The High Court in Kuala Lumpur today ruled in favour of Tenaga Nasional Berhad, which was opposing an Inland Revenue Board (IRB) RM1.8 billion tax assessment for the year 2018.
TNB counsel S Saravana Kumar said the dispute arose when the IRB disallowed TNB’s RA claim under schedule 7A of the Income Tax Act 1967 (ITA) on the basis that TNB’s generation, distribution and transmission of electricity is not a manufacturing of electricity, and argued that TNB was only a service provider.
“The judge, in disagreeing with the IRB’s argument, held that TNB is in the business of manufacturing electrical energy and that the generation of electricity is a manufacturing activity.
“The judge observed that TNB transforms electrical energy into a form that can be used by the customers, so this transformation must be considered to be part of the manufacture and production of electricity.
“The court also commented that the electricity was not precluded as a manufacturing activity for either schedule 7A of the ITA or the Gazette Order issued by the Minister of Finance.
“The court went on further to rule that the IRB’s internal interpretation, as contained in its Guidelines and Public Rulings, are not binding on taxpayers,” he said.
Saravana said today’s decision was considered a landmark, which may have a favourable impact on the other ongoing tax appeals lodged by TNB.
“It is understood that this is in relation to its RA for the earlier years of assessment 2003 to 2007 and 2009 to 2017, which amounts to RM5.8 billion in additional taxes and refunds,” he said.

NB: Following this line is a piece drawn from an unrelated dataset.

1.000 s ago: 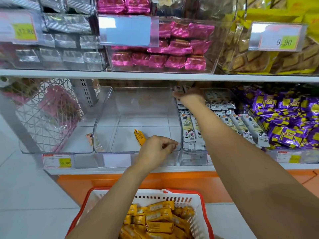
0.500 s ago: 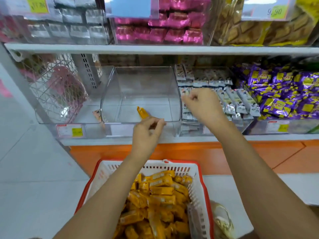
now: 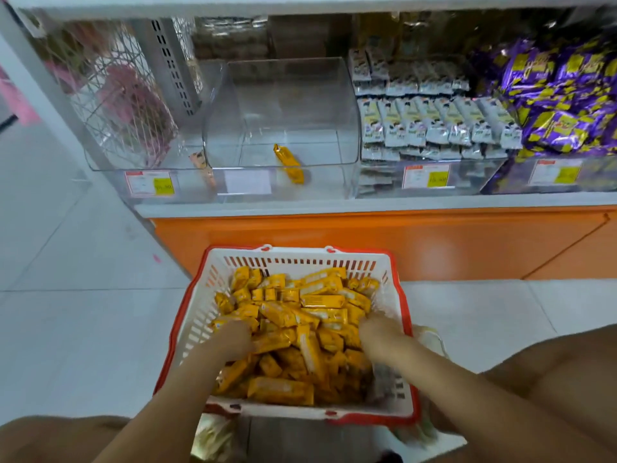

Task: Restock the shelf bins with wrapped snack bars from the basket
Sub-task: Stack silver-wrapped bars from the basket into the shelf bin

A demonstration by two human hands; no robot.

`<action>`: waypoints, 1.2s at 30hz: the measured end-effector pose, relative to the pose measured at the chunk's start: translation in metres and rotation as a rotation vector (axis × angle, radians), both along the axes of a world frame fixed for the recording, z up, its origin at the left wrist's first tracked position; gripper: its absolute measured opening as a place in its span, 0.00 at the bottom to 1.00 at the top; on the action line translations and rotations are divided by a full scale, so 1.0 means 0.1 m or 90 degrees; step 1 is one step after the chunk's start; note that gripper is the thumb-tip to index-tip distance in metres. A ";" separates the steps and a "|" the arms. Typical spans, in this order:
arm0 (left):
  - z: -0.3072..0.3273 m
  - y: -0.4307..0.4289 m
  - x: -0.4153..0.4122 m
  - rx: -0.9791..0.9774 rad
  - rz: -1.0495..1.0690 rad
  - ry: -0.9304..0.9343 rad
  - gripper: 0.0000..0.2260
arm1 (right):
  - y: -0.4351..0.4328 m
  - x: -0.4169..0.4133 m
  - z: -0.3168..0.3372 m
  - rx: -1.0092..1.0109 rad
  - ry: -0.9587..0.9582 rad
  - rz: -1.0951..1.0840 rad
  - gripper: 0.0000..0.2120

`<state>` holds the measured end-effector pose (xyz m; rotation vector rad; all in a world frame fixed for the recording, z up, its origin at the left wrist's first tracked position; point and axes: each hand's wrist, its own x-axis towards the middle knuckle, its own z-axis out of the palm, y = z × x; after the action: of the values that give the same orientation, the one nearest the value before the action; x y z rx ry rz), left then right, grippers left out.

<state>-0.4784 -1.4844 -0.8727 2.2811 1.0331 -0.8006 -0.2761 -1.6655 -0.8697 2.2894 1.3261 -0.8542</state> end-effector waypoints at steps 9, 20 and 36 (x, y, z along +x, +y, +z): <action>-0.11 -0.14 -0.06 -0.023 0.056 -0.019 0.09 | -0.26 -0.27 -0.55 -0.023 -0.169 -0.024 0.28; -0.04 -0.21 0.03 -0.003 0.052 -0.026 0.13 | -0.06 -0.13 -0.10 0.007 -0.105 -0.011 0.13; 0.10 -0.71 0.58 -0.685 0.740 -0.408 0.17 | 0.02 0.12 0.40 0.253 0.614 -0.475 0.14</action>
<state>-0.4205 -1.5557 -0.8624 0.6786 0.9967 -0.0135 -0.2639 -1.6639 -0.8295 2.8487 0.9256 -2.3360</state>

TNB was represented by counsel Nur Amira Ahmad Azhar, while IRB was represented by IRB’s deputy solicitor Hazlina Hussain.
On July 21, 2020, TNB filed for a judicial review of IRB’s decision dated July 13, 2020, which rejected TNB’s claim that RM1.8 billion of revenues was reinvestment allowance.
The company also sought a declaration that it is entitled to claim the RA under schedule 7A of the Income Tax Act 1967.